Los primeros candidatos a la hoguera eran para fray Silvestro los textos clásicos en los que aparecían personajes mitológicos, algo que ocurría con suma frecuencia, ya como expresión poética, ya como referencia a hechos míticos. No le servía a Joan argumentar que ya nadie creía en los antiguos dioses y que incluso en el Vaticano había representaciones pictóricas de ellos. Para el fraile, el Vaticano era otro producto corrupto del mundo material.
Joan contraatacaba diciendo que precisamente Domingo de Guzmán fundó la orden de los dominicos para combatir la herejía, en especial la de los cátaros. Y que los libros peligrosos de verdad eran los que hablaban de Dios, pues corrían el riesgo de contener algún elemento herético. Esos eran los sospechosos y los que había que revisar. Era muy fácil desviarse de la doctrina y muchos lo hacían sin ni siquiera saberlo. Debían concentrarse en los libros religiosos y dejar en paz el resto. El fraile aceptó el argumento con preocupación y disgusto. Allí le quería llevar Joan. Pretendía que se centrara en buscar herejías en los textos cristianos y se olvidase de quemar libros de otro tipo.

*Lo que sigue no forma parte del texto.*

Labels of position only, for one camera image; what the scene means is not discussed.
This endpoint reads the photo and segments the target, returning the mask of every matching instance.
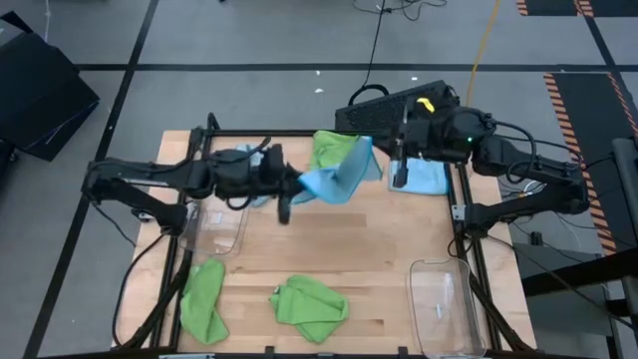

Joan disfrutaba no solo de la conversación, sino también de la compañía del monje. Sin embargo, este mencionaba con demasiada frecuencia la lucha del arcángel san Miguel, general de los ejércitos celestiales contra Lucifer.
—Fray Girolamo Savonarola es como el arcángel —decía—. Es el paladín de la virtud que combate el vicio y el mal.
Aquella comparación turbaba y angustiaba a Joan, que se consideraba un buen cristiano y que en su papel de monje había aprendido a gozar del rezo e incluso soportaba las penitencias de sangre con cierta extraña complacencia.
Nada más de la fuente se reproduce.